For further details on what is a ChromHMM segmentation (i.e. assigning functions to genomic ranges) please read Nature Methods volume 9, pages 215–216 (2012).

Answer

cd ~/course/data

curl -O https://s3.amazonaws.com/bedtools-tutorials/web/hesc.chromHmm.bed

# first removing the chrstrings again

sed 's/^chr//g' hesc.chromHmm.bed > hesc.chromHmm_nochr.bed

bedtools intersect\
  -b CEU.low_coverage.2010_10.MobileElementInsertions.sites.vcf \
  -a  hesc.chromHmm_nochr.bed | awk '{print $4}' | sort | uniq -c

So apparently there is plenty of heterochromatin/low CNV regions, but is there an overrepresentation? How many heterochromatin/low CNV regions are there in the whole genome?

awk '{print $4}' hesc.chromHmm_nochr.bed | sort | uniq -c

Exercises block 36

Play with other real genomic data using the BEDtools tutorial which explores the Maurano et al paper Systematic Localization of Common Disease-Associated Variation in Regulatory DNA published in Science, 2012.

Mind that the tutorial recommends creating a folder with mkdir -p ~/workspace/monday/bedtools: if you do so and move (mv) there, your path (the one you can get using pwd) won't be at the standard ~/course we used till now.

Remember that the bedtools binary can be aliased using alias bedtools='~/course/soft/bedtools2/bin/bedtools'.
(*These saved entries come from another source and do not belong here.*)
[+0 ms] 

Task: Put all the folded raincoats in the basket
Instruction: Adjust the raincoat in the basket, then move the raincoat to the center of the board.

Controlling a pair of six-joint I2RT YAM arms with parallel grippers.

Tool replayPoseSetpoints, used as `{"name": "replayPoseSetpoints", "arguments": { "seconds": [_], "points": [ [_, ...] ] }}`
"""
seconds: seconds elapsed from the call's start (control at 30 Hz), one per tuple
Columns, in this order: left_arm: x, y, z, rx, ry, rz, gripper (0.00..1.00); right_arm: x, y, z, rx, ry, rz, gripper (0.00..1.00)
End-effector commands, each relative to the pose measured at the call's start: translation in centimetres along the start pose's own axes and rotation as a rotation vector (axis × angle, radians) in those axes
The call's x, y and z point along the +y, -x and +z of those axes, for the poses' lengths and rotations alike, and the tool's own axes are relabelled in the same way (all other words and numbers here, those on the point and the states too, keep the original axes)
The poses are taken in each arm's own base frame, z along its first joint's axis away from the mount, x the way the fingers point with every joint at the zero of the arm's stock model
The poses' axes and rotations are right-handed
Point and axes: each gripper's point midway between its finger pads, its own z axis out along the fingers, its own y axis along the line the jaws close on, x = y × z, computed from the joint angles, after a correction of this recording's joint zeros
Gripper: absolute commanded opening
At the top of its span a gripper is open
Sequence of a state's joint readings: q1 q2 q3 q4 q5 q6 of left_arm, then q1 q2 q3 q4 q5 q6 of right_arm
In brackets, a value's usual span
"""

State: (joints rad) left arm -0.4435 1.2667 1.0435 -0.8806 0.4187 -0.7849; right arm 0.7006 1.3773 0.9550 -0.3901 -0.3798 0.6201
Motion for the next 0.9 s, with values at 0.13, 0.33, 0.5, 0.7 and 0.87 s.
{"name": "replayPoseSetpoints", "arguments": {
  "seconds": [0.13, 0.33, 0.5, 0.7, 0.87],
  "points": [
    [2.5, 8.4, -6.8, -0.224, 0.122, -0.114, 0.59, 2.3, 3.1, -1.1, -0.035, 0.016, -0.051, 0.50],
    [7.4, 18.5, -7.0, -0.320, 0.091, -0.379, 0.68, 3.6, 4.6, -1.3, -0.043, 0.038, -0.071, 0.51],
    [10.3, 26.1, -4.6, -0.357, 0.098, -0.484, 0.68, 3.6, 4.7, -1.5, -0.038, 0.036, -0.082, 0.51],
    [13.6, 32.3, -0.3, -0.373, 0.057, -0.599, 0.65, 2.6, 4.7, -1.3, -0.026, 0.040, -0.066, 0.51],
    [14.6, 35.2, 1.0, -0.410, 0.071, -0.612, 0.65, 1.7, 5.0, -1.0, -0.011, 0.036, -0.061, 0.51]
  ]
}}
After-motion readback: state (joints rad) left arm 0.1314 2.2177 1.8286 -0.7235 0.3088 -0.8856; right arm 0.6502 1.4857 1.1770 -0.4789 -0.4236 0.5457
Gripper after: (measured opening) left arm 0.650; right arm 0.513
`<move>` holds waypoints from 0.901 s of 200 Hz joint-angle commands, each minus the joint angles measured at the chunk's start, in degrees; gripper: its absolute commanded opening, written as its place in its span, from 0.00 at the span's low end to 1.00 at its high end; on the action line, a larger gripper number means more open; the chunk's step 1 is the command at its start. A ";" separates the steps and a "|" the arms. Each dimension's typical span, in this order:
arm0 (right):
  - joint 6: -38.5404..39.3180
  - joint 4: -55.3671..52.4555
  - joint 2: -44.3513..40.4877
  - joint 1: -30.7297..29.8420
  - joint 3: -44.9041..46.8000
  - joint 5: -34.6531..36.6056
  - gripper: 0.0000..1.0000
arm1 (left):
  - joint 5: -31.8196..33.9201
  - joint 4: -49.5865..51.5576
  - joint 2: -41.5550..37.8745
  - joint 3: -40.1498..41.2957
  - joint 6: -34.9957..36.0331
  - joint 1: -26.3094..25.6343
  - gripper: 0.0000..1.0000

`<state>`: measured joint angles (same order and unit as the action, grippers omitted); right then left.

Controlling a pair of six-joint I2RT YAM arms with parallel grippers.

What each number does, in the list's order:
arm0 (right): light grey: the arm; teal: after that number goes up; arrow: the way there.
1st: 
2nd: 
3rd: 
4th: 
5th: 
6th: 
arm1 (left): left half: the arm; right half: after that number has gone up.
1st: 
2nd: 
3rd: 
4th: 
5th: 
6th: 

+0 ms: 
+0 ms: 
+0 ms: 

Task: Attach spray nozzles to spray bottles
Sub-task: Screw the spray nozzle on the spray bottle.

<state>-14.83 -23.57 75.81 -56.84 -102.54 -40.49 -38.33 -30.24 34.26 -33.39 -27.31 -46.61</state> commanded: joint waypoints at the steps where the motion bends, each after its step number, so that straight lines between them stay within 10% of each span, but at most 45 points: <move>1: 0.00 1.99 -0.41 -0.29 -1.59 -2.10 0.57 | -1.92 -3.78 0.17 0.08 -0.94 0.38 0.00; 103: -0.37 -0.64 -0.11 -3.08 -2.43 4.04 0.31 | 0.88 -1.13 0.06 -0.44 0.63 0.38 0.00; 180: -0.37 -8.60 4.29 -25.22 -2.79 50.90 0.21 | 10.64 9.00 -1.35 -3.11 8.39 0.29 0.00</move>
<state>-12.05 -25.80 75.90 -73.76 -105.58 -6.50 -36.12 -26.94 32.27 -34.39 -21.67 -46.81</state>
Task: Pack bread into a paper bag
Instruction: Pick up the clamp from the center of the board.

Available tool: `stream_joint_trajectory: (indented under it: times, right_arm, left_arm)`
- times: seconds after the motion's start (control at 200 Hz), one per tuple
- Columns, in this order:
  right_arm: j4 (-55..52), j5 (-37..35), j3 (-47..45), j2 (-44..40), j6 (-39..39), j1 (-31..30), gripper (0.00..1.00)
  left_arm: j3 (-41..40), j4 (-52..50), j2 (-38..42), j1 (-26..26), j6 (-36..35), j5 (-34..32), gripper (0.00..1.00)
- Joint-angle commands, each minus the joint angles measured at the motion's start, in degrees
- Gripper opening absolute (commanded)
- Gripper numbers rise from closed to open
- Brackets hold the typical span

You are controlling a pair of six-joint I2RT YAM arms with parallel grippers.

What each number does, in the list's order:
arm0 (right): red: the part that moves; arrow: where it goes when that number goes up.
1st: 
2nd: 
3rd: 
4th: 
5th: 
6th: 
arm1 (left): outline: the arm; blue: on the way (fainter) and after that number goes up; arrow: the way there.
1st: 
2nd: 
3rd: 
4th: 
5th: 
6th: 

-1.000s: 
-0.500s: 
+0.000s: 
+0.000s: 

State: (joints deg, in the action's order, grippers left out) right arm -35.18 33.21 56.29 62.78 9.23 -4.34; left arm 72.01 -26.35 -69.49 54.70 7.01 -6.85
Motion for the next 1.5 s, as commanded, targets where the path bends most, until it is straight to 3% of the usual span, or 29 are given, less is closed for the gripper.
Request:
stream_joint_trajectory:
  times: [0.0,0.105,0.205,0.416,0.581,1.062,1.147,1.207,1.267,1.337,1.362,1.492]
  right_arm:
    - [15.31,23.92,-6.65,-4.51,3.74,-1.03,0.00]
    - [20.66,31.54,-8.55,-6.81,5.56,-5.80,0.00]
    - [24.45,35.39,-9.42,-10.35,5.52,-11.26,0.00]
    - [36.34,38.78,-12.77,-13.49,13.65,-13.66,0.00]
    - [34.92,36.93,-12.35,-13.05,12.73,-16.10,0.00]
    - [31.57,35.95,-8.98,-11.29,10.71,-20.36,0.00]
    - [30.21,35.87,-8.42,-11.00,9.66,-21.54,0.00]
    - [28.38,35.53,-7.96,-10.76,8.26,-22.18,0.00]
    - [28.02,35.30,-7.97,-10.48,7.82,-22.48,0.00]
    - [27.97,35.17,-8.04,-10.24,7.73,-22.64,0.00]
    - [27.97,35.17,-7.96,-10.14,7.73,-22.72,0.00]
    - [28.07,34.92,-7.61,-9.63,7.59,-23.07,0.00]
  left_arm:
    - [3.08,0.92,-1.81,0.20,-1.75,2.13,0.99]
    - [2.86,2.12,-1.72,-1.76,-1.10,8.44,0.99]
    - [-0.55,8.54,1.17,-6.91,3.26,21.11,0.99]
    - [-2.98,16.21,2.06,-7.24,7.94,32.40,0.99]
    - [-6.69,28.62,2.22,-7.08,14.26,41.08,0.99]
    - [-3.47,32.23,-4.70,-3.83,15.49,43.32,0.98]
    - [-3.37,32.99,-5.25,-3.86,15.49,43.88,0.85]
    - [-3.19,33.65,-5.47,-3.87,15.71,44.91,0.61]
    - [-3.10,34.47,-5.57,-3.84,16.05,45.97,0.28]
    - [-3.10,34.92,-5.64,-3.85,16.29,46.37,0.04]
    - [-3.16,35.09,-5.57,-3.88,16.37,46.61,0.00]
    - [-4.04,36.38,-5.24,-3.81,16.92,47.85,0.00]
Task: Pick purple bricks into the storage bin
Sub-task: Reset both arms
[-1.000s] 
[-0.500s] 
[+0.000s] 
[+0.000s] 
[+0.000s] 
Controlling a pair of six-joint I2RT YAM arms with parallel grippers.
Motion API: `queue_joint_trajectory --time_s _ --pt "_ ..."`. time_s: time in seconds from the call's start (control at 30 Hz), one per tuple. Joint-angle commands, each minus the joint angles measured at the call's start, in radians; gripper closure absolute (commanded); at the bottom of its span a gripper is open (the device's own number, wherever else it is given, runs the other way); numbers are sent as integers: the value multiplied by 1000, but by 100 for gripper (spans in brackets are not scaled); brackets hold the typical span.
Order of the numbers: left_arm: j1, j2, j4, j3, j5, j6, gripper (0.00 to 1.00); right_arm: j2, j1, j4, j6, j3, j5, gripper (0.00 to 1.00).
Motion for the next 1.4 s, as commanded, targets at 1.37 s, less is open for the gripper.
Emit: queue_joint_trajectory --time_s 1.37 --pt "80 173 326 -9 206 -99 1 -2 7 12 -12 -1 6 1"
Some of the puzzles include:

  • Count the number of exons and CpG islands
Tip

Count the number of lines using `wc -l exons.bed` etc.

  • How many CpG islands overlap exons in the genome?
Tip

Intersect and count

bedtools intersect -a cpg.bed -b exons.bed   | wc -l

  • Create a BED file representing all of the intervals in the genome that are NOT exonic.
Tip

Use intersect with the -v flag

  • What is the average distance from GWAS SNPs to the closest exon?
Tip

(Hint - have a look at the closest tool.)

  • What fraction of the GWAS SNPs are exonic?

Exercises block 37

Explore (not necessarily run) more usage examples with biological meaning using UNIX and BEDTools http://pedagogix-tagc.univ-mrs.fr/courses/jgb53d-bd-prog/practicals/03_bedtools/.

Exercise 38 Sum up

Read an overview of all the file formats available at UCSC. You can upload some of the files you used during the course to the UCSC genome browser to see how do they look like. Anyway you can download, read, edit them using UNIX (i.e. awk, grep etc). And ask biological questions using bedtools/vcftools.

In this course we used plain text data standards. But faster, indexed versions of such formats exist: i.e. bigWig (for wiggle), BCF (for VCF), BAM (for SAM). For instance, you can read how indexing is carried out in bigWigs.